Taire

Publié le 21.04.2016

L'Art de la Vertu

Cher journal,

Je craignais particulièrement la deuxième vertu de la liste. Franklin invite à ne parler que des choses utiles, à fuir le bavardage et à rester silencieux autant que possible. Tu devines combien cela va contre mes habitudes. Je ne peux pas même raisonner avec moi-même à ce sujet; je me suis attiré tant d’ennuis par ce défaut que je sais qu’aucune leçon tirée de l’expérience ne suffira à le corriger. Seule la parole me donne l’impression d’exister.

Prenant le contrepieds exact de mon exercice précédent, j’ai résolu de me faire violence par ma simple volonté. Je ne crois pas, en vérité, qu’il soit vertueux de garder les lèvres cousues, et je voue aux mots une confiance aveugle; tout le mal qui naît du langage se soigne à mes yeux par la même source - quand bien même je mesure, comme je te l’ai dit, notre faible maîtrise en la matière. Même un bavard impénitent connaît l’intérêt de se taire - par délicatesse, égoïsme ou mystère - mais je n’apprécie cela qu’au milieu d’un flot ininterrompu.

J’ai fui de mon mieux les membres de la Communauté, mais impossible d’éviter quelques moments où je devais bien faire un peu de conversation - ne serait-ce que par politesse. On pourrait imaginer qu’à cette occasion, j’ai découvert à quel point, d’ordinaire, on parle pour ne rien dire. Tout au contraire, je n’ai pu que renforcer mon sentiment que l’utilité d’une parole ne se résume pas à sa véracité ou son intérêt pratique. Mais un incident particulier m’en a donné la certitude absolue. Aujourd’hui même, un ami dans le malheur est venu me voir. Aurais-je pu décemment rester silencieux ou me contenter de tenir quelques propos efficaces et brutaux ? J’ai fait de mon mieux pour discuter, comme nous aimons tous les deux, sans aucun effet autre que la production de bruit et peut-être notre agrément mutuel, de la marche du monde et des ragots contemporains, dans l’espoir d’anesthésier un peu sa peine.

Comme j’avais le sentiment de ne pas me taire assez, je me suis concentré sur le vacarme intérieur. Je suis tellement bavard que je parle tout seul; à voix basse, lorsque je marche; ou simplement dans mes pensées.

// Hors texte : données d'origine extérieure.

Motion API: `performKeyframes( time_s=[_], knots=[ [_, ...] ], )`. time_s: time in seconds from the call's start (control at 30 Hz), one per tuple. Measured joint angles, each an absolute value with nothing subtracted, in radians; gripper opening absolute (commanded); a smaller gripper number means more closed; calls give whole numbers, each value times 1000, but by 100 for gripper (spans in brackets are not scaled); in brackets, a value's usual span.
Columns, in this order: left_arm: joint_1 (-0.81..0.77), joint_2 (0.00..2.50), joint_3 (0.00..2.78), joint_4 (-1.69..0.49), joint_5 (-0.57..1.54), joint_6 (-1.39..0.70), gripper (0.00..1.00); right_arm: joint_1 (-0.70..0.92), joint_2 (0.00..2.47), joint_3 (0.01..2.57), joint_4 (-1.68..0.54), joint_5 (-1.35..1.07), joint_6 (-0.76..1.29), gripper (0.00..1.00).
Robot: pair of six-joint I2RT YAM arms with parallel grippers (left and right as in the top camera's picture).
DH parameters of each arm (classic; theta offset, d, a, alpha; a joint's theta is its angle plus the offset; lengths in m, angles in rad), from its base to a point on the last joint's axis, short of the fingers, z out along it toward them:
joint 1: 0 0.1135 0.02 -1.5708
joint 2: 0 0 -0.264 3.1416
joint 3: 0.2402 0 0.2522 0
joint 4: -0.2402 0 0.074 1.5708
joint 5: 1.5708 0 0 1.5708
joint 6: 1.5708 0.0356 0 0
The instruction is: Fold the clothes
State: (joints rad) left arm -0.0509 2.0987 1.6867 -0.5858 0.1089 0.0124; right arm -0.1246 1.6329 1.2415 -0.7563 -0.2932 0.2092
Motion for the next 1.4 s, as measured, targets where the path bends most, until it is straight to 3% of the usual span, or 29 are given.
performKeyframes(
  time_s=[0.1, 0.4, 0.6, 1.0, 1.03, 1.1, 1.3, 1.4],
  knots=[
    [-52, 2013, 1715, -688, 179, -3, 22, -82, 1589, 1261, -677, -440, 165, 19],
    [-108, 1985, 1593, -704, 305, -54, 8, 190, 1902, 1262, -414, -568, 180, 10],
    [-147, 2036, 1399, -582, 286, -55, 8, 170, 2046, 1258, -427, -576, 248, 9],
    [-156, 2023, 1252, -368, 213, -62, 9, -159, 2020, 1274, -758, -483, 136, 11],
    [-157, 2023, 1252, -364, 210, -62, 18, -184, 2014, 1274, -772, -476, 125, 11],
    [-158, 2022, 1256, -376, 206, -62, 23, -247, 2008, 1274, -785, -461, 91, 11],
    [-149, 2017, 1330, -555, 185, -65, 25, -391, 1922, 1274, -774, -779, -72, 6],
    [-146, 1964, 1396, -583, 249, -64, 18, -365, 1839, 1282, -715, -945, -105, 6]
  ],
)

Et, trait qui agaçait particulièrement une ancienne collocatrice, je siffle. Je me suis efforcé de me taire intérieurement. Cela m’a semblé pratiquement impossible. Après cinq minutes de silence, je recommençais à me parler. Et lorsque je restais longuement sans rien me dire à moi-même, je ne ressentais plus rien, je sombrais dans une espèce d’abrutissement. Parfois, je recommençais à siffloter, et il me fallait un long moment pour m’en apercevoir.

Ce silence m’est si peu naturel qu’au terme de ces quarante-huit heures, je me sens extrêmement malheureux. Le désarroi dans lequel se trouve mon ami n’arrange rien à mon sentiment actuel, mais très égoïstement, c’est surtout le dégoût soudain pour mon monologue qui m’atteint. Je crains, à vrai dire, contre mon espoir premier, que ces notes sur ma tentative de m’améliorer t’appauvrisse, cher journal - et me donne l’idée que de manière générale, ce que je te confie ne présente aucun intérêt.

Autant annoncer franchement que je plierai avant la fin des deux jours, et que ce soir, revoyant Rt. Hon. qui était absente hier, je serai incapable de rester silencieux, et la harcèlerait de questions et de commentaires. Plus encore, j’espère passer cette soirée sans le moindre souci de l’utilité de mes paroles. M’approcher même de cette espèce de jugement me rend fou.